§ SUPPLIED MATERIAL
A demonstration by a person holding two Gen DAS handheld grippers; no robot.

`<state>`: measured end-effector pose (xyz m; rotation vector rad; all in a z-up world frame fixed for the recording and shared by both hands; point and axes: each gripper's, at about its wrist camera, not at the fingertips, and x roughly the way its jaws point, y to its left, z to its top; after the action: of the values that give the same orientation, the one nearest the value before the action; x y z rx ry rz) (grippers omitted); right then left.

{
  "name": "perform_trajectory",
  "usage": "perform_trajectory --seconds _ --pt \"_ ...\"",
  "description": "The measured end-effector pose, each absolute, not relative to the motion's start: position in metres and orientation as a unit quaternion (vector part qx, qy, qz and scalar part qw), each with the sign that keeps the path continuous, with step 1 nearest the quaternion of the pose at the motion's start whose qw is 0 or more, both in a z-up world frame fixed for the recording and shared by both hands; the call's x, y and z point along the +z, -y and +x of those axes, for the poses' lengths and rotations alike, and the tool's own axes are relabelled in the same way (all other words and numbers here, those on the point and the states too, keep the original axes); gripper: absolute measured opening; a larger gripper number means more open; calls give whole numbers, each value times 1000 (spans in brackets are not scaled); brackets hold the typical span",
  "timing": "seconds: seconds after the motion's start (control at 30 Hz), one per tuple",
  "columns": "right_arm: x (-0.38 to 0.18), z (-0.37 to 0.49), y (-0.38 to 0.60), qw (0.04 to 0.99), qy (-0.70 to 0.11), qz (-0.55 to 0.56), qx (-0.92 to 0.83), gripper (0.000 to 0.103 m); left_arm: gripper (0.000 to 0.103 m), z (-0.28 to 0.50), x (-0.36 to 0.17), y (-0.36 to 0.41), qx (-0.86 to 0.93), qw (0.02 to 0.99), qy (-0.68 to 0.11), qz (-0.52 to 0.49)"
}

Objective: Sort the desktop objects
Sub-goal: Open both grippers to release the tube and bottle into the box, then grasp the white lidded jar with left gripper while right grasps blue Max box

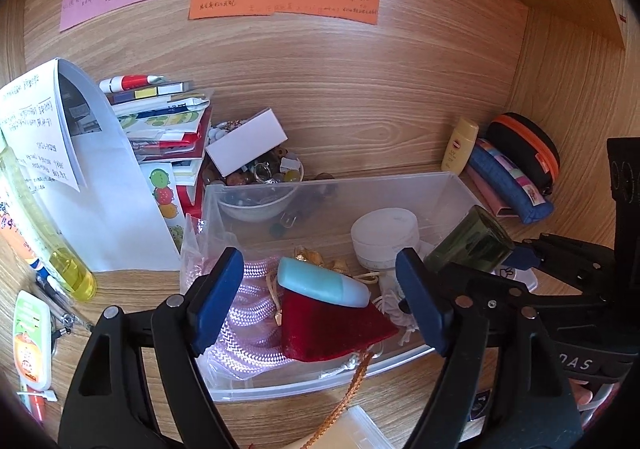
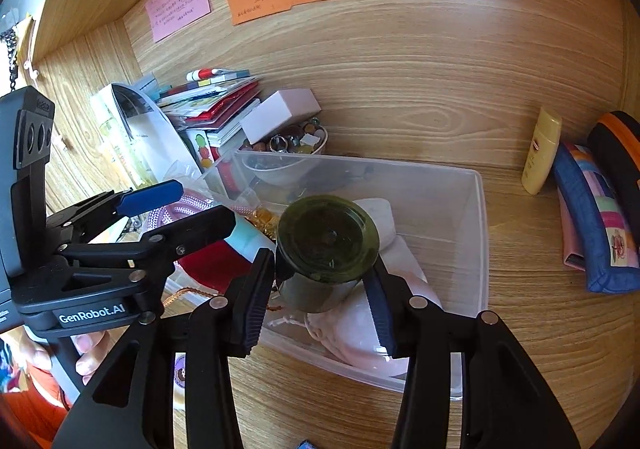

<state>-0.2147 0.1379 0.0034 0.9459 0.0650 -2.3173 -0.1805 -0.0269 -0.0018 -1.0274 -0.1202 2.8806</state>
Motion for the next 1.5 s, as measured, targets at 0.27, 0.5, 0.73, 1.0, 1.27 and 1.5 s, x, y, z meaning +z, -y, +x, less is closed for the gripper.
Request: perform_trajectory --seconds 0.27,0.5,0.73,1.0,1.27,1.5 --pt "13 -214 -149 299 -8 349 -888 62 79 -170 10 29 942 57 59 -325" --pt "22 -203 -151 297 -17 339 -893 62 84 -160 17 23 946 51 46 -317" --pt "23 -191 -158 296 -18 340 -893 63 84 -147 17 23 945 47 45 -321" --pt "23 -170 -169 296 -17 337 -894 72 91 -122 16 24 946 33 38 -322" --pt "11 -148 -179 282 -25 344 -895 74 91 -98 -2 29 935 24 43 -350" --pt "-15 -138 -192 262 -21 379 -887 76 91 -77 -25 24 926 15 48 -375"
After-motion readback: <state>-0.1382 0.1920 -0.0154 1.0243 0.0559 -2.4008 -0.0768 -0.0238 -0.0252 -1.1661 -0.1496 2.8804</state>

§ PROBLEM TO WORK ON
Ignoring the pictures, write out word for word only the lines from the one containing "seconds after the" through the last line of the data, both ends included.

§ EXPECTED OUTPUT
  "timing": "seconds: seconds after the motion's start (control at 30 Hz), one per tuple",
  "columns": "right_arm: x (-0.38 to 0.18), z (-0.37 to 0.49), y (-0.38 to 0.60), qw (0.04 to 0.99), qy (-0.70 to 0.11), qz (-0.55 to 0.56), qx (-0.92 to 0.83), gripper (0.000 to 0.103 m); left_arm: gripper (0.000 to 0.103 m), z (-0.28 to 0.50), x (-0.36 to 0.17), y (-0.36 to 0.41), qx (-0.86 to 0.93), qw (0.02 to 0.99), qy (-0.68 to 0.11), qz (-0.52 to 0.49)"
}

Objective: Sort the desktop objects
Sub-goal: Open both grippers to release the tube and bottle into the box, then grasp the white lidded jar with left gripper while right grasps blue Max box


<state>-0.2147 0.1379 0.0034 0.9459 0.0650 -2.3173 -0.1805 -0.0269 -0.0018 -1.0274 -0.1202 2.8806</state>
Motion for the next 1.5 s, as measured, targets at 0.27, 0.5, 0.73, 1.0, 1.27 and 1.5 s, x, y, z meaning +z, -y, +x, less is closed for the gripper.
Request: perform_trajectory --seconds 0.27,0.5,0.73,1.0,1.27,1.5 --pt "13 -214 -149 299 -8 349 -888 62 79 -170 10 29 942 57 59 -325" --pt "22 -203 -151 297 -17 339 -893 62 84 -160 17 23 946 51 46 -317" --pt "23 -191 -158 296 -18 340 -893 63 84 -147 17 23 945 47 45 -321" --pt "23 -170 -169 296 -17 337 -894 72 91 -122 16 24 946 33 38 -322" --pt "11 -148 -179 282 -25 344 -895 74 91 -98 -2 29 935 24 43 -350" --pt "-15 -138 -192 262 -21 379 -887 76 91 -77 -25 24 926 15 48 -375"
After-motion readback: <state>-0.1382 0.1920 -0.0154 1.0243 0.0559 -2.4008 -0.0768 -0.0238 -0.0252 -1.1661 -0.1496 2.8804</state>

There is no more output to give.